Using the data that follows, report how many lines include "camera"; output no other text.

----- PROVIDED MATERIAL -----

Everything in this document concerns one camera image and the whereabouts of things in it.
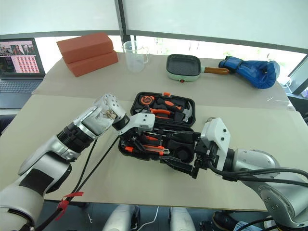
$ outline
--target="toolbox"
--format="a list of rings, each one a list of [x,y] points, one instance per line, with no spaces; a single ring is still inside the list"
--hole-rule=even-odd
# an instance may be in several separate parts
[[[119,150],[122,154],[142,160],[158,160],[168,155],[190,163],[194,158],[194,142],[173,137],[178,131],[193,131],[195,123],[195,103],[192,99],[171,95],[168,92],[140,92],[130,109],[131,115],[154,113],[155,123],[152,131],[138,134],[137,142],[146,149],[138,150],[132,144],[130,134],[120,137]]]

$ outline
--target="nonstick pan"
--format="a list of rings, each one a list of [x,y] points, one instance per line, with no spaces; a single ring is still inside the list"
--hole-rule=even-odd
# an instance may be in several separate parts
[[[227,68],[212,68],[201,66],[200,59],[192,55],[171,54],[167,59],[167,74],[170,79],[181,83],[196,81],[202,72],[226,75]]]

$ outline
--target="table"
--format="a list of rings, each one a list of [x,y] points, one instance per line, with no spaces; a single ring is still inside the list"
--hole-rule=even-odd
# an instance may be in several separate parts
[[[289,99],[276,82],[269,89],[256,89],[237,74],[202,73],[195,82],[180,83],[167,77],[167,56],[150,55],[150,62],[140,73],[129,72],[123,53],[119,62],[81,77],[75,77],[63,59],[46,74],[34,94],[99,98],[112,93],[120,100],[133,101],[141,91],[170,92],[191,98],[197,105],[244,108],[292,109]],[[201,64],[217,67],[218,59],[201,59]]]
[[[94,99],[33,95],[0,137],[0,188],[14,181],[23,160],[91,106]],[[129,111],[131,101],[121,101]],[[260,149],[274,155],[281,166],[308,171],[308,127],[298,112],[238,107],[196,106],[195,131],[207,118],[221,117],[231,133],[231,148]],[[110,128],[99,138],[89,162],[92,169],[115,139]],[[62,187],[45,199],[60,200],[77,182],[89,152],[72,164]],[[210,170],[198,179],[177,172],[158,161],[123,156],[115,146],[84,186],[75,201],[185,206],[240,210],[265,210],[261,199],[240,182],[222,180]]]

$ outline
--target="blue boxing glove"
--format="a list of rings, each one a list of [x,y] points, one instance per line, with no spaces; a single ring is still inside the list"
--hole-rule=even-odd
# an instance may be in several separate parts
[[[279,76],[280,68],[276,61],[243,61],[227,56],[218,67],[229,69],[248,79],[256,88],[265,89],[274,85]]]

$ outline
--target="robotic arm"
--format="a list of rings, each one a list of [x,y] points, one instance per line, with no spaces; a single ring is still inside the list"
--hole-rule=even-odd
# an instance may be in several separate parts
[[[225,180],[241,180],[254,190],[264,202],[281,230],[303,230],[308,226],[308,187],[275,182],[262,182],[263,179],[292,180],[305,183],[298,174],[279,172],[278,161],[270,154],[259,150],[229,149],[230,133],[220,118],[205,123],[201,133],[180,131],[174,139],[195,142],[196,159],[194,166],[180,162],[171,156],[160,157],[163,163],[197,178],[200,168],[211,169]],[[257,175],[253,170],[263,169]]]
[[[34,227],[44,195],[61,186],[72,170],[70,163],[111,126],[123,135],[132,130],[150,131],[154,121],[154,114],[136,114],[129,118],[114,95],[106,94],[96,100],[26,159],[19,169],[19,178],[0,192],[1,230],[21,230],[25,224]]]

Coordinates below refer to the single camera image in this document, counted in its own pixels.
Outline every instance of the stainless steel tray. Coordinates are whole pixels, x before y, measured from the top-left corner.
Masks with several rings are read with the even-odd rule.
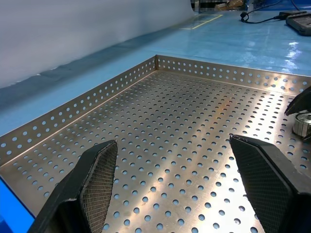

-----

RESULT OF THIS EXERCISE — 2